Saturday, December 12, 2009

W. R. and Minnie Cruce's Homeplace

The home place of William Richard "Uncle Dick" and "Aunt Minnie" Cruce. The beautiful old two-story home has been a landmark for many years. It sits at the top of what we always called Crayne Hill.

Uncle Dick and Aunt Minnie always kept their Civil War era home is top repair, and it was a show place of the area.

The picture at the right is the way the home used to look in the 1920's and up until the past 10 years or so. Today the porches are still there but the screened in section has been removed and the second story balcony and railing have been removed. It's hard to tell that it is this same home in the picture.

Today, Edna Nell Cruce Dunagan, the fifth generation of Cruces' lives in the house. There is some new work going on at the place with bricks being layed on the porch floors and bottom of the columns.

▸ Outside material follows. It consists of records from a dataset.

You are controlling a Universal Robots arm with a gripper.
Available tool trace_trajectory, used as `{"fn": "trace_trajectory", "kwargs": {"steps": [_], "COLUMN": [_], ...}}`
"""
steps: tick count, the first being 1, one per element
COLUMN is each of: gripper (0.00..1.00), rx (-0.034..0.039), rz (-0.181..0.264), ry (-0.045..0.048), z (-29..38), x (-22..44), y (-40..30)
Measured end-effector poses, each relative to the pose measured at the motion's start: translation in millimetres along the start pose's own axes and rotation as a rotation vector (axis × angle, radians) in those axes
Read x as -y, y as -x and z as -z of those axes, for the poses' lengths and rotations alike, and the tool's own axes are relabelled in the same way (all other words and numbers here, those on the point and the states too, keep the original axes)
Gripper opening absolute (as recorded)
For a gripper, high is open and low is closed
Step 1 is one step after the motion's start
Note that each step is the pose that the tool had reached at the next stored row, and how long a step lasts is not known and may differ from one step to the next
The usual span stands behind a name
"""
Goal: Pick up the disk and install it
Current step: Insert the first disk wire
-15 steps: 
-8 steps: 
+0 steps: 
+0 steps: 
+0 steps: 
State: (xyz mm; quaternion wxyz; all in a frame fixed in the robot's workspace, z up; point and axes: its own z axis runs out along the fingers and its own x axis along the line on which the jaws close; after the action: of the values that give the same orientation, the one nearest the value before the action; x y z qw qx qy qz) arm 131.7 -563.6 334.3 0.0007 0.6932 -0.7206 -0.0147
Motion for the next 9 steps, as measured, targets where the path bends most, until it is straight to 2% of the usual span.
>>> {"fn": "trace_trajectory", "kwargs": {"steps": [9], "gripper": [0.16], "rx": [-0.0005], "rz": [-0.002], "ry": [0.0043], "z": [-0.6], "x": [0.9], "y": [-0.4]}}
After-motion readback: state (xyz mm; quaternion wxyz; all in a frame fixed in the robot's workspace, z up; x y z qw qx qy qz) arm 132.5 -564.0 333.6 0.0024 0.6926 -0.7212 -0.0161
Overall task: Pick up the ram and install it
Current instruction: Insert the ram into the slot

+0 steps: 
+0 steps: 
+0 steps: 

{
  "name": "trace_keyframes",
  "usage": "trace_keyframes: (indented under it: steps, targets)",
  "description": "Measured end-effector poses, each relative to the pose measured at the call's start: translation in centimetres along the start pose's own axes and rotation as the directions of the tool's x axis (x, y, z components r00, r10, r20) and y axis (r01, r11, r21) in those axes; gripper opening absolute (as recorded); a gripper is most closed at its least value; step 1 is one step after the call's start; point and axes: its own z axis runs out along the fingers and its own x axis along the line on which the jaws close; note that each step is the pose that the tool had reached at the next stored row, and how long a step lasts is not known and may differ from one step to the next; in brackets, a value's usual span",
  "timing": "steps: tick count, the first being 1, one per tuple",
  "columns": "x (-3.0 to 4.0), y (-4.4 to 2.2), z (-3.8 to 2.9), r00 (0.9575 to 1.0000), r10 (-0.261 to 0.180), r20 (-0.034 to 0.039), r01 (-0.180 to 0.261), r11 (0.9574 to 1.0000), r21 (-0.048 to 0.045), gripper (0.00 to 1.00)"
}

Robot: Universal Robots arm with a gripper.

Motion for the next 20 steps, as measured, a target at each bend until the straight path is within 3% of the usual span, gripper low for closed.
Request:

Aunt Minnie Cruce was known for her love of flowers and her beautiful flower gardens.  They were a showcase of color in the summer.  One I remember so well was her pink and white Peonies.  She was known as having a 'green thumb' in that all she planted grew to be large and beautiful.  The story was told that when she died July 30, 1965, that she had made arrangements that her garden hoe was to buried with her.  The local undertaken told me some years later that this was true, that she did have her hoe place in the casket with her.  I'd say there are some beautiful flowers in Heaven today.